● **Task requirements**
Going down the listing below, print exactly each line from the one with "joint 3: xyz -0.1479" up to and including the one with "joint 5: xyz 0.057", and skip the rest.
────────────────────────────────────────
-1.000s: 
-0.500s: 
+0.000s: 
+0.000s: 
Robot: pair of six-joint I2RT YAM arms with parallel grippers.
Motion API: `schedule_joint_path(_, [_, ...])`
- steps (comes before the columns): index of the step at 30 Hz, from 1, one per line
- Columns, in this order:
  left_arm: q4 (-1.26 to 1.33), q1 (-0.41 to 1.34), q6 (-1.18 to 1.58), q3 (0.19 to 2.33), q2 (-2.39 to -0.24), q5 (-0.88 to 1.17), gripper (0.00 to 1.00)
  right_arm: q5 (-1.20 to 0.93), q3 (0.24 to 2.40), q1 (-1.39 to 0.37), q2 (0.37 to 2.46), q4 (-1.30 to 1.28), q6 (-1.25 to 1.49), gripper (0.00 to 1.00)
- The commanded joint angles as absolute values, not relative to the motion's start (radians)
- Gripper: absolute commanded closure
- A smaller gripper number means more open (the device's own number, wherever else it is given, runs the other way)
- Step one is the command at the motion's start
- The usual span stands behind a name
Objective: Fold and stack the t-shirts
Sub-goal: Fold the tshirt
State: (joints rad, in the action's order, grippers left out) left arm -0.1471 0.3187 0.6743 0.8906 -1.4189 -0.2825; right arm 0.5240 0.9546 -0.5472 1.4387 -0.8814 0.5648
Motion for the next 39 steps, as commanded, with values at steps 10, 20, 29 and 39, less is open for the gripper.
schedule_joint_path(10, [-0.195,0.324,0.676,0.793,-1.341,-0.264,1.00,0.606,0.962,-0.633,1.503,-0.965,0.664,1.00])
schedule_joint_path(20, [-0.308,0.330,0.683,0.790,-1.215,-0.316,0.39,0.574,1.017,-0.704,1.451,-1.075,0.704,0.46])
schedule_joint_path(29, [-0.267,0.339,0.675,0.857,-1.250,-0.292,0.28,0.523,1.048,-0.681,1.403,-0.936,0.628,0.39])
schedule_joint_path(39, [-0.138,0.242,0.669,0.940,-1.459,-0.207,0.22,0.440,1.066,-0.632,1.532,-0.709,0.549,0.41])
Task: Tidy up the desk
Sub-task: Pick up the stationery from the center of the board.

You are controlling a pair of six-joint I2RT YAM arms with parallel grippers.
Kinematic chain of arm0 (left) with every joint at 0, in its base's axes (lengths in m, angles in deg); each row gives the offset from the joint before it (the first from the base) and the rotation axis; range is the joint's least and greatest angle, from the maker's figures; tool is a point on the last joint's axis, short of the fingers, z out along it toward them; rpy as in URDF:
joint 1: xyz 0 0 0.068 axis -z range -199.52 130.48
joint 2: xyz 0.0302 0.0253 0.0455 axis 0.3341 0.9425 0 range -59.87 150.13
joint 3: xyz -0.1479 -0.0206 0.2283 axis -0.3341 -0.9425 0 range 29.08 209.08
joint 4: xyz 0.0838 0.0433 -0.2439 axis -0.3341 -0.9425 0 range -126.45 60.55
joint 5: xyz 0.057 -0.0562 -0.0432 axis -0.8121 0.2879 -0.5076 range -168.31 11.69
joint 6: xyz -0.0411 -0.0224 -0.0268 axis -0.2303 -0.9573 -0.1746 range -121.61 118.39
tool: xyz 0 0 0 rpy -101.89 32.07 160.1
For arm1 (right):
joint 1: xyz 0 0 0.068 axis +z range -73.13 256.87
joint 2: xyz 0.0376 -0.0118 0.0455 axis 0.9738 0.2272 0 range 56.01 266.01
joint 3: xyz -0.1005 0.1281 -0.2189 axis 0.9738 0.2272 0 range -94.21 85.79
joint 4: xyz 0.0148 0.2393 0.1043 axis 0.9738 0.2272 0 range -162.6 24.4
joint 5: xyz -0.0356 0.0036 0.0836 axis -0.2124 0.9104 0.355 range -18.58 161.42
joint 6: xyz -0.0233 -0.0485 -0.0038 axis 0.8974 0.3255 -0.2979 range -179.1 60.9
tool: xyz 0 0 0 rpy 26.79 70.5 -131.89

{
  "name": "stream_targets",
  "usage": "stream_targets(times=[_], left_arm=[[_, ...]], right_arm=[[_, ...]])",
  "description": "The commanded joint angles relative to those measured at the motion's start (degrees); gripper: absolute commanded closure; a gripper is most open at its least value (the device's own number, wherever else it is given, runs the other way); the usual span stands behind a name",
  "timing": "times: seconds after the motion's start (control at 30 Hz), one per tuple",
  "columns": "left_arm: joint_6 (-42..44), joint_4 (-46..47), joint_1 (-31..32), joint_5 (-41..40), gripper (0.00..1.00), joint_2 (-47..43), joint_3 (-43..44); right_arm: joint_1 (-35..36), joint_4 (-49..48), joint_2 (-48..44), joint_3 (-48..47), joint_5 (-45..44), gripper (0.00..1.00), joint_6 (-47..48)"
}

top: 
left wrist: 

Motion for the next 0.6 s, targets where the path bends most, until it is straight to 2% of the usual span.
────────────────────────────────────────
● **Answer section**
joint 3: xyz -0.1479 -0.0206 0.2283 axis -0.3341 -0.9425 0 range 29.08 209.08
joint 4: xyz 0.0838 0.0433 -0.2439 axis -0.3341 -0.9425 0 range -126.45 60.55
joint 5: xyz 0.057 -0.0562 -0.0432 axis -0.8121 0.2879 -0.5076 range -168.31 11.69

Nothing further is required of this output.